* EXERCISE REQUIREMENTS
Take the records below and set down exactly the lines from the one with "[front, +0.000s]" to the one with "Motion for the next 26", ends included; do not copy the pictures.

[MATERIAL PROVIDED]

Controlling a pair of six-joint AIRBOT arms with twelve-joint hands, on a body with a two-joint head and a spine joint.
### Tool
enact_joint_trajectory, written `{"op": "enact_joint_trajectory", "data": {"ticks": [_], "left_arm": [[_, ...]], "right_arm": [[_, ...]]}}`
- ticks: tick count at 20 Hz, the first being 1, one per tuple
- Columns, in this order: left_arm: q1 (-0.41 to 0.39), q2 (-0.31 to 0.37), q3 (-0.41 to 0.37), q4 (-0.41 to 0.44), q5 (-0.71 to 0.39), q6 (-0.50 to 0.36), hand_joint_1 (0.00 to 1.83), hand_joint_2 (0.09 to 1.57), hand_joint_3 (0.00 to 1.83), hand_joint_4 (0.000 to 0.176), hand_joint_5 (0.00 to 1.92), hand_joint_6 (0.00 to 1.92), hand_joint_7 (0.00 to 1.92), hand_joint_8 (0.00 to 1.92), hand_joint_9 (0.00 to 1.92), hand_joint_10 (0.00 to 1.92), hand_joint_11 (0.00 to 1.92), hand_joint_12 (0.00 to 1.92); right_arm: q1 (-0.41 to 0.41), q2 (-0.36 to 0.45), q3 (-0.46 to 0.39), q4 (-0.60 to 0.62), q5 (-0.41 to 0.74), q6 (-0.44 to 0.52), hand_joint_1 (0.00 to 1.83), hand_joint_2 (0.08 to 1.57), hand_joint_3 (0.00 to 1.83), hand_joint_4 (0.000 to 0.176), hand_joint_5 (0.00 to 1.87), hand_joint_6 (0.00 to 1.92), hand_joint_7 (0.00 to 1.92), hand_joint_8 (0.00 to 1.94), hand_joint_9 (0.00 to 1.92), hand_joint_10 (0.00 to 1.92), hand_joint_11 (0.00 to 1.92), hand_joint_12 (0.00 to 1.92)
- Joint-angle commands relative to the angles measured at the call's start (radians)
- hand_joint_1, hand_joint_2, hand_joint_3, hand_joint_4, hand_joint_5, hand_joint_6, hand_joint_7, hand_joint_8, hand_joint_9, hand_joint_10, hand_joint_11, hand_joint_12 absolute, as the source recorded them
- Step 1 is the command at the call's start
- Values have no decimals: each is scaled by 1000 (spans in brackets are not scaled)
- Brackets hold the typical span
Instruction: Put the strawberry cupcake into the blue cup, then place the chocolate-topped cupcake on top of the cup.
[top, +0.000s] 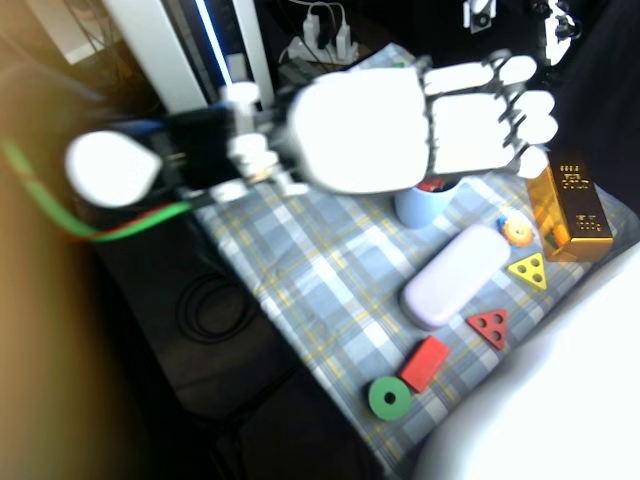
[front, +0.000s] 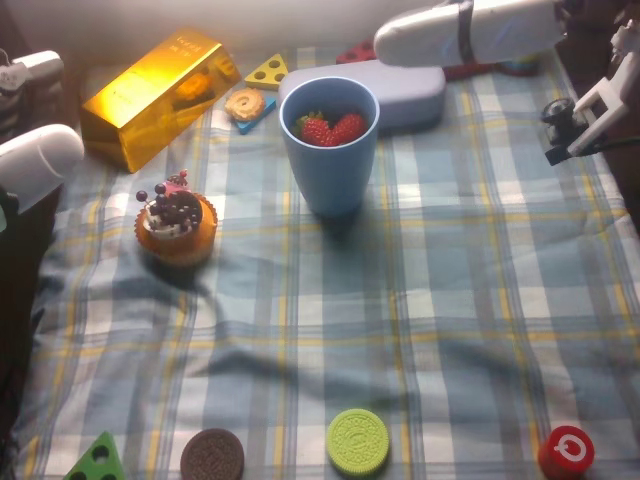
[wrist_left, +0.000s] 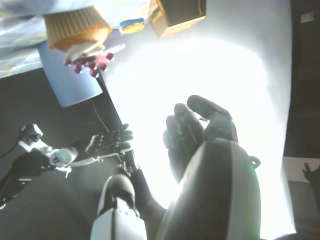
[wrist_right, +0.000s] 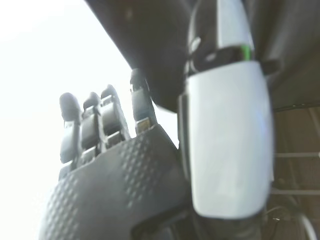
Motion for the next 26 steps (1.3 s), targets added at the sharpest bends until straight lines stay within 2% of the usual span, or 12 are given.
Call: {"op": "enact_joint_trajectory", "data": {"ticks": [1, 6, 7, 9, 12, 14, 16, 18, 19, 21, 23, 26], "left_arm": [[-9, 6, 6, 11, -110, -8, 511, 1020, 1, 0, 439, 0, 478, 0, 504, 1, 186, 871], [-10, 6, 7, 17, -99, -8, 580, 1008, 0, 0, 409, 0, 450, 0, 473, 0, 181, 794], [-10, 6, 7, 19, -95, -8, 551, 997, 0, 0, 400, 0, 435, 0, 418, 0, 133, 713], [-11, 5, 8, 27, -86, -8, 545, 987, 2, 14, 347, 3, 344, 4, 269, 6, 6, 527], [-14, 4, 8, 44, -68, -8, 600, 931, 0, 60, 306, 1, 277, 2, 145, 1, 0, 179], [-15, 4, 10, 52, -57, -8, 661, 905, 1, 52, 305, 0, 274, 0, 154, 0, 0, 269], [-18, 4, 13, 59, -52, -8, 732, 885, 0, 36, 311, 3, 288, 6, 200, 17, 0, 275], [-23, -2, 18, 68, -40, -8, 766, 891, 0, 20, 313, 0, 320, 0, 281, 4, 0, 634], [-32, -8, 23, 72, -30, -9, 805, 895, 0, 28, 319, 3, 326, 1, 294, 5, 0, 683], [-48, -24, 38, 86, 0, -16, 878, 881, 0, 55, 348, 6, 356, 5, 314, 5, 0, 596], [-65, -34, 51, 104, 30, -27, 871, 889, 1, 97, 334, 1, 315, 3, 250, 2, 0, 448], [-110, -61, 85, 130, 100, -27, 946, 857, 0, 99, 367, 3, 295, 0, 212, 0, 0, 339]], "right_arm": [[17, 12, -11, 41, 106, 6, 24, 996, 0, 44, 0, 0, 0, 0, 0, 0, 0, 0], [4, 103, -62, 48, 100, 4, 0, 961, 1, 89, 0, 0, 0, 0, 0, 0, 0, 0], [-7, 118, -72, 59, 100, -2, 0, 939, 0, 121, 0, 0, 0, 0, 0, 0, 0, 0], [-52, 165, -114, 119, 100, -58, 0, 949, 0, 125, 0, 0, 0, 0, 0, 0, 0, 0], [-119, 238, -176, 206, 109, -147, 1, 963, 3, 91, 0, 0, 0, 0, 0, 0, 0, 0], [-161, 285, -212, 254, 111, -190, 0, 950, 0, 106, 0, 0, 0, 0, 0, 0, 0, 0], [-198, 308, -224, 288, 125, -197, 0, 964, 3, 68, 0, 0, 0, 0, 0, 0, 0, 0], [-246, 327, -232, 333, 144, -197, 0, 935, 0, 77, 0, 0, 0, 0, 0, 0, 0, 0], [-267, 335, -236, 354, 153, -197, 0, 921, 0, 92, 0, 0, 0, 0, 0, 0, 0, 0], [-305, 355, -246, 396, 173, -204, 0, 937, 0, 55, 0, 0, 0, 0, 0, 0, 0, 0], [-337, 374, -262, 438, 197, -230, 0, 945, 1, 57, 0, 0, 0, 0, 0, 0, 0, 0], [-352, 404, -298, 465, 201, -293, 0, 967, 9, 50, 0, 0, 0, 0, 0, 0, 0, 0]]}}
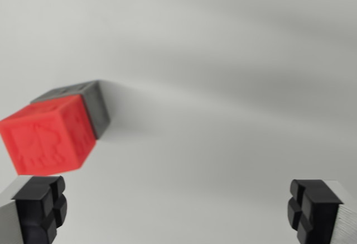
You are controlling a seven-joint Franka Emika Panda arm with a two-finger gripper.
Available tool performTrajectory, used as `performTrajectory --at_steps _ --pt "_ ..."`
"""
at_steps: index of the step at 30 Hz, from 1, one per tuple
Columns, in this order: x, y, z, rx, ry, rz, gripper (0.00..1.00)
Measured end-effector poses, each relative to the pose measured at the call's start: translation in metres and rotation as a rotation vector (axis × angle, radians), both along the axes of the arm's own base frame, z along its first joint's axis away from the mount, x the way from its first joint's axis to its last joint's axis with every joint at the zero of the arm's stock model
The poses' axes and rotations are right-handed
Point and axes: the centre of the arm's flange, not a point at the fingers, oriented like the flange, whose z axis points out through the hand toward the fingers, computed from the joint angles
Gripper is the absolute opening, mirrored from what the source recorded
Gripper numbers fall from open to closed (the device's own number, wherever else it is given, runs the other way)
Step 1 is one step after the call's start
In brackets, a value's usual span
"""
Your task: Destack cube
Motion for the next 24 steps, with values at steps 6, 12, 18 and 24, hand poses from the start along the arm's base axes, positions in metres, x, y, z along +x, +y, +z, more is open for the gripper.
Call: performTrajectory --at_steps 6,12,18,24 --pt "-0.009 0.015 -0.014 0.003 0.0 0.035 1.0" --pt "-0.018 0.031 -0.028 0.006 0.0 0.069 1.0" --pt "-0.028 0.049 -0.045 0.01 0.002 0.109 1.0" --pt "-0.038 0.066 -0.06 0.013 0.003 0.15 1.0"
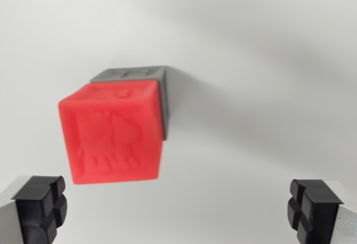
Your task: Destack cube
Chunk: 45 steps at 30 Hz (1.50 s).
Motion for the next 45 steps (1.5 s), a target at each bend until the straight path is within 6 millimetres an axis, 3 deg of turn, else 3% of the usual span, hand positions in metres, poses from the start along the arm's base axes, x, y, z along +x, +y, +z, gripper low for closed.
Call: performTrajectory --at_steps 14,23,34,35,45 --pt "-0.021 0.036 -0.037 0.005 -0.002 0.083 1.0" --pt "-0.021 0.033 -0.077 0.003 0.004 0.081 1.0" --pt "-0.021 0.033 -0.101 0.003 0.002 0.081 1.0" --pt "-0.021 0.033 -0.101 0.003 0.002 0.081 0.0" --pt "-0.021 0.034 -0.101 0.004 0.0 0.082 0.0"
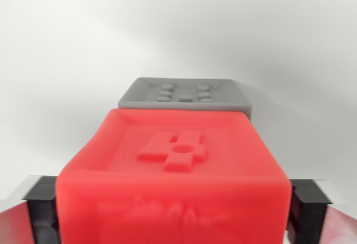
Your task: Destack cube
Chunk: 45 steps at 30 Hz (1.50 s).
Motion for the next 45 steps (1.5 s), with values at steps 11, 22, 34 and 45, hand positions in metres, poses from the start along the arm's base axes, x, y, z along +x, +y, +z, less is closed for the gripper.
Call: performTrajectory --at_steps 11,22,34,45 --pt "0.0 0.0 0.0 0.0 0.0 0.0 0.0" --pt "0.0 0.0 0.0 0.0 0.0 0.0 0.0" --pt "0.0 0.0 0.003 0.0 -0.002 0.0 0.0" --pt "0.001 0.001 0.017 -0.001 -0.004 0.001 0.0"
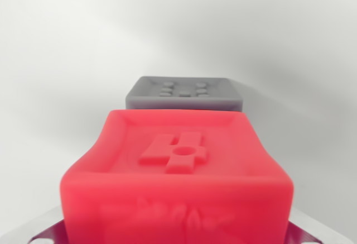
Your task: Destack cube
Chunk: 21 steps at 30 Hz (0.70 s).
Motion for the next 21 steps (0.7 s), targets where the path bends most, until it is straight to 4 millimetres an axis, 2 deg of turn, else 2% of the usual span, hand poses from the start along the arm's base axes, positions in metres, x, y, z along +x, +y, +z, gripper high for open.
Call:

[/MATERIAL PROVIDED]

* RESULT OF THIS TASK
[front, +0.000s] 
[wrist_left, +0.000s] 
[wrist_right, +0.000s] 
Motion for the next 26 steps (1.3 s), targets added at the sharpest bends until straight lines stay within 2% of the usual span, or 12 are given.

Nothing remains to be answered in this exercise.